Invitation faite dans le cadre du programme de recherche “You Don’t Need to Be a Voice for the Voiceless. Just Pass the Mic” mené par la plateforme de recherche Pratiques d’hospitalité en partenariat avec le CCN2 – Centre Chorégraphique National de Grenoble
Rana Hamadeh est une performeuse et plasticienne libanaise actuellement basée au Pays Bas. Elle développe chacun de ses projets artistiques de manière incrémentale sur de longue période, en s’appuyant sur une approche curatoriale et discursive. Ses projets récents réfléchissent sur les infrastructures de la justice en les mettant en rapport avec les histoires et manifestations présentes de la colonialité. Ses enquêtes qui associent lectures littéraires, théoriques et recherches historiques approfondissent toujours des concepts et des termes spécifiques, afin d’aborder le domaine de la théorie comme une fiction et de le mettre en relation avec d’autres formes culturelles, comme l’écriture dramaturgique et performative.
Son projet le plus récent, The Ten Murders of Josephine (2017) s’inscrit dans le genre du théâtre légal et propose de questionner l’accès au Théâtre et à sa nature à partir du domaine juridique.
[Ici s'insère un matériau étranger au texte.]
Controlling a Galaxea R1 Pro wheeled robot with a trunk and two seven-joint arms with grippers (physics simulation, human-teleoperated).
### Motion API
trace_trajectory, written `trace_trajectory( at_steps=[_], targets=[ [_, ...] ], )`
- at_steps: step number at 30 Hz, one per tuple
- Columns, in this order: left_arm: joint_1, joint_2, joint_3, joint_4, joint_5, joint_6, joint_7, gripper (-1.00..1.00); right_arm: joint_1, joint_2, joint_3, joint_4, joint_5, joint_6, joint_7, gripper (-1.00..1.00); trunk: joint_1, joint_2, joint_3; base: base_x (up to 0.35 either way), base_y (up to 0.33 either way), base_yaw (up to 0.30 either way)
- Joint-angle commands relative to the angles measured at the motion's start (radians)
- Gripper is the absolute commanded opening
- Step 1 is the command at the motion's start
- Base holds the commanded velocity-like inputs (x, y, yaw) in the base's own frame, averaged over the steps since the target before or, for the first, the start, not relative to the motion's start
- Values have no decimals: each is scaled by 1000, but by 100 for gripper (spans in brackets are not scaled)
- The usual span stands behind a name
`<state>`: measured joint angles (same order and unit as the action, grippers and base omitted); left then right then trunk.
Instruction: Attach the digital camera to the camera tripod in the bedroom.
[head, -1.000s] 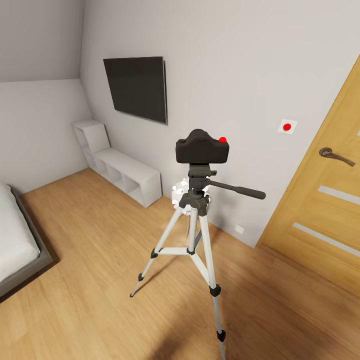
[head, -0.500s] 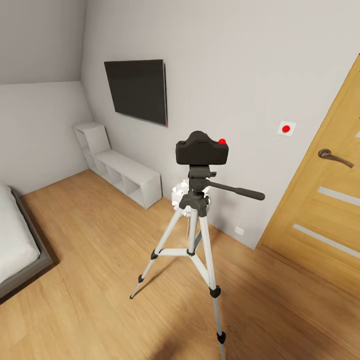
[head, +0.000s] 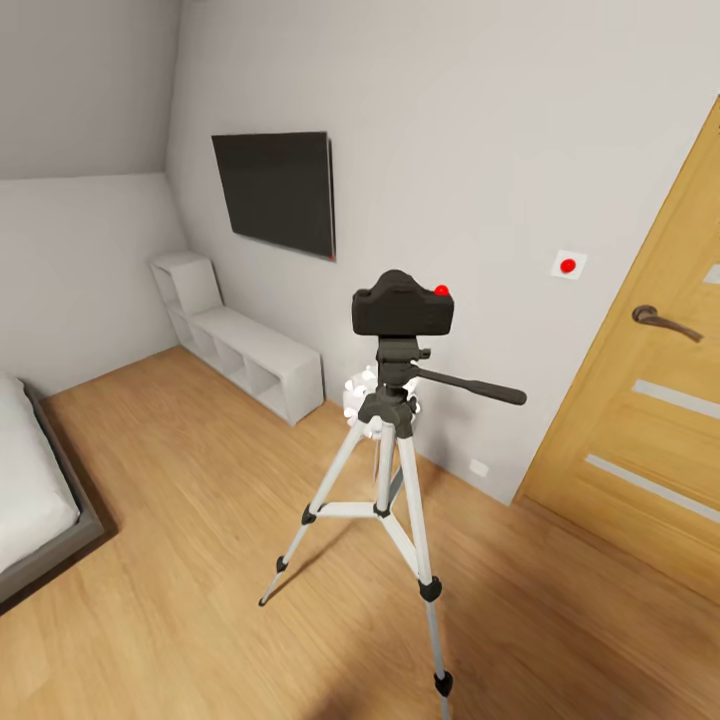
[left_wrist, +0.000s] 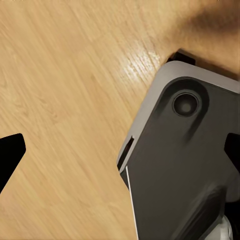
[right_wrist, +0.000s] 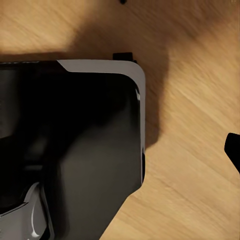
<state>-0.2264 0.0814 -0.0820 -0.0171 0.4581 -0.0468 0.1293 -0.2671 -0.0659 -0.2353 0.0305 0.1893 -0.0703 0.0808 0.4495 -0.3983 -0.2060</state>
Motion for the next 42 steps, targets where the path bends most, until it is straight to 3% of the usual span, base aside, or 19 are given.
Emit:
trace_trajectory(
  at_steps=[1,42],
  targets=[
    [-1,0,-8,0,8,-2,3,100,-1,-1,-9,3,9,-6,2,100,1,-2,0,0,0,0],
    [-1,0,-8,0,8,-2,3,100,-1,-1,-9,3,9,-7,0,100,1,-2,63,0,0,0]
  ],
)
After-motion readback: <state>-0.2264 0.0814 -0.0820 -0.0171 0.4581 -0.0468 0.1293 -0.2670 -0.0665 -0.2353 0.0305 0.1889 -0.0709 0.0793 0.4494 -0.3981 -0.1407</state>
Rana y explore en particulier la notion de testimonial subjecthood (subjectivité témoin) qui, contrairement au discours articulé de la déposition (testimony) considéré comme cohérent et valide par l’espace juridique, s’appuie sur l’absence et la matérialité de la voix du témoignage. Témoigner devant un tribunal nécessite d’adhérer au langage de la loi, ce qui revient à dire que le plaintif participe toujours à un acte de traduction “injuste”. L’activation du testimonial rompt radicalement avec ce discours rationalisé et pointe ce qui n’est pas énoncé en faisant remontée l’archive effacée de la violence coloniale, raciale, patriarcale, capitaliste qui se matérialise comme un monument d’un discours absent.
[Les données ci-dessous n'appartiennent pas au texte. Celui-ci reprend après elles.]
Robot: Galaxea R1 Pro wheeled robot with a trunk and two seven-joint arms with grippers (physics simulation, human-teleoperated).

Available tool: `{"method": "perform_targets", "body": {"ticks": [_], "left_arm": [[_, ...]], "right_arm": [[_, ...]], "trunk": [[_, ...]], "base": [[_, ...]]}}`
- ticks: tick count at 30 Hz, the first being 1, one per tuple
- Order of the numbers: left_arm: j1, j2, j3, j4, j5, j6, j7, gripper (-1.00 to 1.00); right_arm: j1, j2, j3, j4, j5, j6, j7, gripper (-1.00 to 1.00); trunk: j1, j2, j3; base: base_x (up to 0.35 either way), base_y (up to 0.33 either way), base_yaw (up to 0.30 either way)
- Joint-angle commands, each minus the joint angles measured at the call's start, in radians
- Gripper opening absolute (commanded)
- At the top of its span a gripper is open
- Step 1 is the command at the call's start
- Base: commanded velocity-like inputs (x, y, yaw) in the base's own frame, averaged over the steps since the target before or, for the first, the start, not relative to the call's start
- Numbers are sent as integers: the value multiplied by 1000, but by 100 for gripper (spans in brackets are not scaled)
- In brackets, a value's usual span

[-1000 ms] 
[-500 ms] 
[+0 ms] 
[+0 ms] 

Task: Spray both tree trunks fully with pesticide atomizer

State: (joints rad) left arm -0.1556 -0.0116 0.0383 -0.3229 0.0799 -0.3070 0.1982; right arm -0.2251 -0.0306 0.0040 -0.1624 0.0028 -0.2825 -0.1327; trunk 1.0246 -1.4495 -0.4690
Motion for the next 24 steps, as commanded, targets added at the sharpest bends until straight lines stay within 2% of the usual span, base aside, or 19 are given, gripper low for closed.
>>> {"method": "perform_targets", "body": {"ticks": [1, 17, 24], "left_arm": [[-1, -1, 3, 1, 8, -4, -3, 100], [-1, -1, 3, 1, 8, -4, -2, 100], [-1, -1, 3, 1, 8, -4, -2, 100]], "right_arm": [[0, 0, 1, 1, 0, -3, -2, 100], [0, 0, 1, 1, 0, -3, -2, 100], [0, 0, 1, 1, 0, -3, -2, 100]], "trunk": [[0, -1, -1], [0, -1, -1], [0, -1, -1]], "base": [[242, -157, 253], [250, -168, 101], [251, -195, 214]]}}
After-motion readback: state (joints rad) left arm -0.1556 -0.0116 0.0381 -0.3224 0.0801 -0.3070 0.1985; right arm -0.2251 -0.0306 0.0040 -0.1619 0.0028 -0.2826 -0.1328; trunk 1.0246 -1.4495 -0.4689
Dans le cadre de ce workshop qui mélange travail théorique, corporel et expérimentation sonore, Rana Hamadeh propose d’interroger la notion de justice et son éthique à partir d’un questionnement sur la socialité performative de la dette , conçue et mise en place comme un vrai mécanisme de capture du sujet dans le capitalisme financiarisé. En proposant une exploration théorique et matérielle des pratiques de la traduction, de la textualité et de l’hyper-textualité, de la générosité, le l’hospitalité, de l’amour queer et du plaisir, il s’agit de se demander si le système de la dette contemporaine est le motif ontologique de la Justice qui ne serait alors qu’une extension de l’injustice, à savoir un espace de dramatisation et de naturalisation des injonctions de pouvoir.
Pendant le workshop, les participant.e.s exploreront les questions suivantes: pouvons-nous imaginer d’autre dispositif que celui de cette “Justice de la dette”? La seule possibilité de se soustraire à cette injustice institutionnalisée est-elle de “devenir injuste” aux yeux de la Justice même?
La réflexion prendra pour point de départ l’article “Debt and Study” de Stefano Harney et Fred Moten dans lequel la notion de justice est redéfinie comme un espace où il n’est jamais demandé au débiteur de rembourser ses crédits, mais où au contraire celui-ci cherche refuge auprès d’autres débiteurs. La dette économique s’étend ainsi dans toutes les directions, se disperse, s’échappe, cherche refuge et pousse le débiteur à s’endetter avec ses créanciers. Comme Harney et Moten l’expliquent dans The Undercommons: Fugitive Planning & Black Study: “Le lieu du refuge est le lieu où tu ne peux que devoir de plus en plus parce que le créancier n’existe pas et qu’il n’y a pas de paiement possible”.